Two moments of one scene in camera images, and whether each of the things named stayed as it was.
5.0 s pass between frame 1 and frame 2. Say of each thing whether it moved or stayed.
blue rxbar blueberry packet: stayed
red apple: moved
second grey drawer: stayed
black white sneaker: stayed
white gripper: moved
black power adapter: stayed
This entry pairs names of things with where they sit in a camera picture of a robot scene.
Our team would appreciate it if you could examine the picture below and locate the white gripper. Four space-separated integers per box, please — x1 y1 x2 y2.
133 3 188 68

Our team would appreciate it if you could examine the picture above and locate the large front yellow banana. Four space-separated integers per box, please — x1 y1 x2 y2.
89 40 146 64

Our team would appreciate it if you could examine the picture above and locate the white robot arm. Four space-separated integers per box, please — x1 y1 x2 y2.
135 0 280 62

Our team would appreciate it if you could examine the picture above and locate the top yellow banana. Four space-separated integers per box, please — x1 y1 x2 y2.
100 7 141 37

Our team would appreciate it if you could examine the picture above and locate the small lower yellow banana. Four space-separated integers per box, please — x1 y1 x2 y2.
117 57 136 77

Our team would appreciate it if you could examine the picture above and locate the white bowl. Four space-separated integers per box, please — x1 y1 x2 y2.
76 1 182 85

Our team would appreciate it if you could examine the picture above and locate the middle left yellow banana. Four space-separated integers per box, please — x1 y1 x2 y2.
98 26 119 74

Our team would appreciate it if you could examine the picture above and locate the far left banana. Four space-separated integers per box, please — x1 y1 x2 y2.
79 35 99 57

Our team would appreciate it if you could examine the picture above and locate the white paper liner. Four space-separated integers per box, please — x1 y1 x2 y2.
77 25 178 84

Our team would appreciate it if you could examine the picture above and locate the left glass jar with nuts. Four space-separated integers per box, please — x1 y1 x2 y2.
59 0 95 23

_ _ _ _ _

EXERCISE DETAILS: Pull out all lines from the entries above that include the word "things".

TASK RESULT:
Two moments of one scene in camera images, and whether each of the things named stayed as it was.
This entry pairs names of things with where they sit in a camera picture of a robot scene.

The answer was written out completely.